* Task to carry out
What you produce should be every line from the data that includes "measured".

===== Data shown

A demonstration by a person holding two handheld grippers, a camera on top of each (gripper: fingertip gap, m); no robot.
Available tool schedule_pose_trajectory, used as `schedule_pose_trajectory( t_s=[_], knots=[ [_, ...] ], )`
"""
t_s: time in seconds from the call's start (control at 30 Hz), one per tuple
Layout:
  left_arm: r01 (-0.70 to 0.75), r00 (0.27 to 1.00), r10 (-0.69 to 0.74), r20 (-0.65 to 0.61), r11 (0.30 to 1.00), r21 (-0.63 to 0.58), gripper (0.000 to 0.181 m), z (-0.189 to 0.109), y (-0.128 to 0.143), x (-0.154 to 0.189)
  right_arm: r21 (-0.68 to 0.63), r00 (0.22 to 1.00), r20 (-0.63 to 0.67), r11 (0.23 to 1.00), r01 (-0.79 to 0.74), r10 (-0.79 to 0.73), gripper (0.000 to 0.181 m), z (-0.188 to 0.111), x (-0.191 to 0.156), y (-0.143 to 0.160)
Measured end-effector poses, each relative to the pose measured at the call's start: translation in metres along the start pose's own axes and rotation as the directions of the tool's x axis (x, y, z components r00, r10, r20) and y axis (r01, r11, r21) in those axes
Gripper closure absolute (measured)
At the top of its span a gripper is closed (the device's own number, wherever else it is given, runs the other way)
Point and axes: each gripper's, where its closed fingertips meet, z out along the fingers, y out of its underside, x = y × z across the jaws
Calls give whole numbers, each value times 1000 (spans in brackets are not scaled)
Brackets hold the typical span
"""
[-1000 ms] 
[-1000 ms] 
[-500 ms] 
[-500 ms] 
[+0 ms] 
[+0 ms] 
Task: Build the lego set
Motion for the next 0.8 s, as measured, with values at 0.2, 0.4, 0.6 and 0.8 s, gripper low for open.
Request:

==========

* Answer space
Measured end-effector poses, each relative to the pose measured at the call's start: translation in metres along the start pose's own axes and rotation as the directions of the tool's x axis (x, y, z components r00, r10, r20) and y axis (r01, r11, r21) in those axes
Gripper closure absolute (measured)
Motion for the next 0.8 s, as measured, with values at 0.2, 0.4, 0.6 and 0.8 s, gripper low for open.

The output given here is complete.